• [TASK]:
Only the pictures are to be dropped; return all other data below exactly.

• [COLLECTED MATERIAL]:

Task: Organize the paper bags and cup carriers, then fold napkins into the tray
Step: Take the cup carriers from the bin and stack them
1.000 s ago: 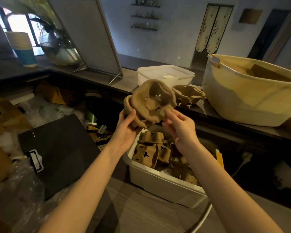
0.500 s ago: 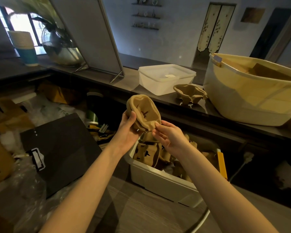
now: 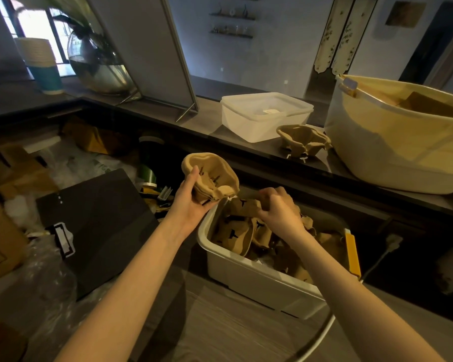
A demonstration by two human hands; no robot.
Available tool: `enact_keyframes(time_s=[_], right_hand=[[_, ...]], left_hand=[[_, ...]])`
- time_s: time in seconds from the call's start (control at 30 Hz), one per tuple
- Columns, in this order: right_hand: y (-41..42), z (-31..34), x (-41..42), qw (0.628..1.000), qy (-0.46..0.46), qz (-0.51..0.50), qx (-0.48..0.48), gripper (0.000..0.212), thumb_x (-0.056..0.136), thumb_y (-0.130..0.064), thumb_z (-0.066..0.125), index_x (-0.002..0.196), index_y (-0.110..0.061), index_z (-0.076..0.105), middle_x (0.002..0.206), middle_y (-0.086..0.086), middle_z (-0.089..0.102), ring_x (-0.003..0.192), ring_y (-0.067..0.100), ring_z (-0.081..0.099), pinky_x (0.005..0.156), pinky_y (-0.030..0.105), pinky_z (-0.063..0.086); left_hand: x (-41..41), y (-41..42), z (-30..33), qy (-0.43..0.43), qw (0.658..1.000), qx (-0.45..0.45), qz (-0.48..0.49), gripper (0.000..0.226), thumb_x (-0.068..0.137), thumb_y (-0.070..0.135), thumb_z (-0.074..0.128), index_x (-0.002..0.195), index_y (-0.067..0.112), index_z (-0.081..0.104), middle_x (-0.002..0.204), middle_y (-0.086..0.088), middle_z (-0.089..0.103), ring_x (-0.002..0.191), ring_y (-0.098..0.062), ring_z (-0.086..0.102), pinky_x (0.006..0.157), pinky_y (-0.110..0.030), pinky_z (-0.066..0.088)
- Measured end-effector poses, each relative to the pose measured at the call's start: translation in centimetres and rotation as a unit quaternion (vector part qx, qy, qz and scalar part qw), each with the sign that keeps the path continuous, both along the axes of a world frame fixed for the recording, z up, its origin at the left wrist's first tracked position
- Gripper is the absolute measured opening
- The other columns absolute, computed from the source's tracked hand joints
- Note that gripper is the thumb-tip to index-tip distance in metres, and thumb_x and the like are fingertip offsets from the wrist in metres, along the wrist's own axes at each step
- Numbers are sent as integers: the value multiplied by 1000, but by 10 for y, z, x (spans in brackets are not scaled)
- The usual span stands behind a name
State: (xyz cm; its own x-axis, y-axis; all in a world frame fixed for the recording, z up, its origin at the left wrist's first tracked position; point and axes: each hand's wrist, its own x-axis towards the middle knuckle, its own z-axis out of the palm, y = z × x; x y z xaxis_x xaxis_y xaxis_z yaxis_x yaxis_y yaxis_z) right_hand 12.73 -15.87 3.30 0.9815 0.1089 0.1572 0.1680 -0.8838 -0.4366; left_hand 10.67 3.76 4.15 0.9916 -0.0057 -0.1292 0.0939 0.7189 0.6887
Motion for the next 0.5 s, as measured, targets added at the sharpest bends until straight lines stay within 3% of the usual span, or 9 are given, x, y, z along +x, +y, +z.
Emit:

• [RESPONSE AREA]:
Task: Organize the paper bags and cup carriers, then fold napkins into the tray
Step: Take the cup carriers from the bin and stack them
1.000 s ago: 
0.500 s ago: 
now: 
A demonstration by two human hands; no robot.
Available tool: `enact_keyframes(time_s=[_], right_hand=[[_, ...]], left_hand=[[_, ...]])`
- time_s: time in seconds from the call's start (control at 30 Hz), one per tuple
- Columns, in this order: right_hand: y (-41..42), z (-31..34), x (-41..42), qw (0.628..1.000), qy (-0.46..0.46), qz (-0.51..0.50), qx (-0.48..0.48), gripper (0.000..0.212), thumb_x (-0.056..0.136), thumb_y (-0.130..0.064), thumb_z (-0.066..0.125), index_x (-0.002..0.196), index_y (-0.110..0.061), index_z (-0.076..0.105), middle_x (0.002..0.206), middle_y (-0.086..0.086), middle_z (-0.089..0.102), ring_x (-0.003..0.192), ring_y (-0.067..0.100), ring_z (-0.081..0.099), pinky_x (0.005..0.156), pinky_y (-0.030..0.105), pinky_z (-0.063..0.086); left_hand: x (-41..41), y (-41..42), z (-30..33), qy (-0.43..0.43), qw (0.658..1.000), qx (-0.45..0.45), qz (-0.48..0.49), gripper (0.000..0.226), thumb_x (-0.068..0.137), thumb_y (-0.070..0.135), thumb_z (-0.074..0.128), index_x (-0.002..0.195), index_y (-0.067..0.112), index_z (-0.081..0.104), middle_x (-0.002..0.204), middle_y (-0.086..0.088), middle_z (-0.089..0.103), ring_x (-0.002..0.191), ring_y (-0.098..0.062), ring_z (-0.086..0.102), pinky_x (0.006..0.157), pinky_y (-0.110..0.030), pinky_z (-0.066..0.088)
- Measured end-effector poses, each relative to the pose measured at the call's start: translation in centimetres and rotation as a unit quaternion (vector part qx, qy, qz and scalar part qw), each with the sign that keeps the path continuous, both along the axes of a world frame fixed for the recording, z up, its origin at the left wrist's first tracked position
- Gripper is the absolute measured opening
- The other columns absolute, computed from the source's tracked hand joints
- Note that gripper is the thumb-tip to index-tip distance in metres, and thumb_x and the like are fingertip offsets from the wrist in metres, along the wrist's own axes at each step
- Numbers are sent as integers: the value multiplied by 1000, but by 10 for y, z, x (spans in brackets are not scaled)
- The usual span stands behind a name
State: (xyz cm; its own x-axis, y-axis; all in a world frame fixed for the recording, z up, its origin at the left wrist's first tracked position; point and axes: each hand's wrist, its own x-axis towards the middle knuckle, its own z-axis out of the palm, y = z × x; x y z xaxis_x xaxis_y xaxis_z yaxis_x yaxis_y yaxis_z) right_hand 12.73 -15.87 3.30 0.9815 0.1089 0.1572 0.1680 -0.8838 -0.4366; left_hand 10.67 3.76 4.15 0.9916 -0.0057 -0.1292 0.0939 0.7189 0.6887
Motion for the next 0.5 s, as measured, targets added at the sharpest bends until straight lines stay within 3% of the usual span, or 9 are given, x, y, z along +x, +y, +z.
Emit:

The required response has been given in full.